### Exercise objective
Print every line below. Match each one exactly.

### Given data
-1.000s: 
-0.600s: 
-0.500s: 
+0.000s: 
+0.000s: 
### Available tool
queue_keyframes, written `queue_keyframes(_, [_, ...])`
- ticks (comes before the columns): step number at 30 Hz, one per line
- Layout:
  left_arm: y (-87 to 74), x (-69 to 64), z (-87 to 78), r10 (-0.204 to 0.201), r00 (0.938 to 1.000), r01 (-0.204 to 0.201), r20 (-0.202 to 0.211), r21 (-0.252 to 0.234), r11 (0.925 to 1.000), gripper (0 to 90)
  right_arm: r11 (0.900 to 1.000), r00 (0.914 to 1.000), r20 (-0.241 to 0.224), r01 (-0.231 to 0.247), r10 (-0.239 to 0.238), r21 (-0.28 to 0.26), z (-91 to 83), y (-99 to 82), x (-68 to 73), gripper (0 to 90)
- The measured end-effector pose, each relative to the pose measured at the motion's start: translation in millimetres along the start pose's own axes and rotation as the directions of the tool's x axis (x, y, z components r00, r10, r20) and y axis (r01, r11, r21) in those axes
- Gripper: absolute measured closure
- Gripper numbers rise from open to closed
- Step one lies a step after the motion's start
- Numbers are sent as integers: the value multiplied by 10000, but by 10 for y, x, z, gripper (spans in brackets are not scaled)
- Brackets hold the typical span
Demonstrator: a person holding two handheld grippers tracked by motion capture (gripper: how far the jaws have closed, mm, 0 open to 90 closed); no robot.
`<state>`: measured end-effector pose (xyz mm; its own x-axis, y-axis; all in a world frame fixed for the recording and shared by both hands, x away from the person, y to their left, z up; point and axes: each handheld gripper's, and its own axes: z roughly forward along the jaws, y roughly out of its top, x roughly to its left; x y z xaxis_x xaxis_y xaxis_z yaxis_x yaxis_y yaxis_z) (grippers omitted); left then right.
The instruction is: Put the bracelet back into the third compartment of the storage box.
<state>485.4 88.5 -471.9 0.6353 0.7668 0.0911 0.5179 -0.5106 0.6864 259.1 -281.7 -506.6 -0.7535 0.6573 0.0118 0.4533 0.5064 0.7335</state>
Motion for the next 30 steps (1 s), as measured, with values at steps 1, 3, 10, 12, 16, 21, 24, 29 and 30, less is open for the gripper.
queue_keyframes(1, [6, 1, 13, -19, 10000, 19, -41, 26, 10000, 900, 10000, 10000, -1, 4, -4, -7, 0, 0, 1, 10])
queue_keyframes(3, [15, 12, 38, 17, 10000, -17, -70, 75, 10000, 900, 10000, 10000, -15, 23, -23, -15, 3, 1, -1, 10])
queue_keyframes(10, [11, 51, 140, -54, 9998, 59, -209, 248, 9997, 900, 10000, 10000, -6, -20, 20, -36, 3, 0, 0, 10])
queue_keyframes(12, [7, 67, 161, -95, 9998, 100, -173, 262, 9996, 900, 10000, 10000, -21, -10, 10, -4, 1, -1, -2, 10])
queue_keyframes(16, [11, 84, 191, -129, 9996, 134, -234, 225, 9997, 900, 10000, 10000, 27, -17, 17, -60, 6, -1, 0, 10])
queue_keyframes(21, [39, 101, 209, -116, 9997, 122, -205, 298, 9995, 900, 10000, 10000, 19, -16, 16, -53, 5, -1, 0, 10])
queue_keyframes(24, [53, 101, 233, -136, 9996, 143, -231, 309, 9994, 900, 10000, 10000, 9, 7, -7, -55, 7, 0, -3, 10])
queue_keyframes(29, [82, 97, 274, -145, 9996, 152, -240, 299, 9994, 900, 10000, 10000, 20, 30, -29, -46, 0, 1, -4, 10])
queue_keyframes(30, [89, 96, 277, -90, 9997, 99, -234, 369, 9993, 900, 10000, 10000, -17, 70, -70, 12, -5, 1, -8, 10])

### Output
-1.000s: 
-0.600s: 
-0.500s: 
+0.000s: 
+0.000s: 
### Available tool
queue_keyframes, written `queue_keyframes(_, [_, ...])`
- ticks (comes before the columns): step number at 30 Hz, one per line
- Layout:
  left_arm: y (-87 to 74), x (-69 to 64), z (-87 to 78), r10 (-0.204 to 0.201), r00 (0.938 to 1.000), r01 (-0.204 to 0.201), r20 (-0.202 to 0.211), r21 (-0.252 to 0.234), r11 (0.925 to 1.000), gripper (0 to 90)
  right_arm: r11 (0.900 to 1.000), r00 (0.914 to 1.000), r20 (-0.241 to 0.224), r01 (-0.231 to 0.247), r10 (-0.239 to 0.238), r21 (-0.28 to 0.26), z (-91 to 83), y (-99 to 82), x (-68 to 73), gripper (0 to 90)
- The measured end-effector pose, each relative to the pose measured at the motion's start: translation in millimetres along the start pose's own axes and rotation as the directions of the tool's x axis (x, y, z components r00, r10, r20) and y axis (r01, r11, r21) in those axes
- Gripper: absolute measured closure
- Gripper numbers rise from open to closed
- Step one lies a step after the motion's start
- Numbers are sent as integers: the value multiplied by 10000, but by 10 for y, x, z, gripper (spans in brackets are not scaled)
- Brackets hold the typical span
Demonstrator: a person holding two handheld grippers tracked by motion capture (gripper: how far the jaws have closed, mm, 0 open to 90 closed); no robot.
`<state>`: measured end-effector pose (xyz mm; its own x-axis, y-axis; all in a world frame fixed for the recording and shared by both hands, x away from the person, y to their left, z up; point and axes: each handheld gripper's, and its own axes: z roughly forward along the jaws, y roughly out of its top, x roughly to its left; x y z xaxis_x xaxis_y xaxis_z yaxis_x yaxis_y yaxis_z) (grippers omitted); left then right.
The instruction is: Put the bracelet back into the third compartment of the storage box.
<state>485.4 88.5 -471.9 0.6353 0.7668 0.0911 0.5179 -0.5106 0.6864 259.1 -281.7 -506.6 -0.7535 0.6573 0.0118 0.4533 0.5064 0.7335</state>
Motion for the next 30 steps (1 s), as measured, with values at steps 1, 3, 10, 12, 16, 21, 24, 29 and 30, less is open for the gripper.
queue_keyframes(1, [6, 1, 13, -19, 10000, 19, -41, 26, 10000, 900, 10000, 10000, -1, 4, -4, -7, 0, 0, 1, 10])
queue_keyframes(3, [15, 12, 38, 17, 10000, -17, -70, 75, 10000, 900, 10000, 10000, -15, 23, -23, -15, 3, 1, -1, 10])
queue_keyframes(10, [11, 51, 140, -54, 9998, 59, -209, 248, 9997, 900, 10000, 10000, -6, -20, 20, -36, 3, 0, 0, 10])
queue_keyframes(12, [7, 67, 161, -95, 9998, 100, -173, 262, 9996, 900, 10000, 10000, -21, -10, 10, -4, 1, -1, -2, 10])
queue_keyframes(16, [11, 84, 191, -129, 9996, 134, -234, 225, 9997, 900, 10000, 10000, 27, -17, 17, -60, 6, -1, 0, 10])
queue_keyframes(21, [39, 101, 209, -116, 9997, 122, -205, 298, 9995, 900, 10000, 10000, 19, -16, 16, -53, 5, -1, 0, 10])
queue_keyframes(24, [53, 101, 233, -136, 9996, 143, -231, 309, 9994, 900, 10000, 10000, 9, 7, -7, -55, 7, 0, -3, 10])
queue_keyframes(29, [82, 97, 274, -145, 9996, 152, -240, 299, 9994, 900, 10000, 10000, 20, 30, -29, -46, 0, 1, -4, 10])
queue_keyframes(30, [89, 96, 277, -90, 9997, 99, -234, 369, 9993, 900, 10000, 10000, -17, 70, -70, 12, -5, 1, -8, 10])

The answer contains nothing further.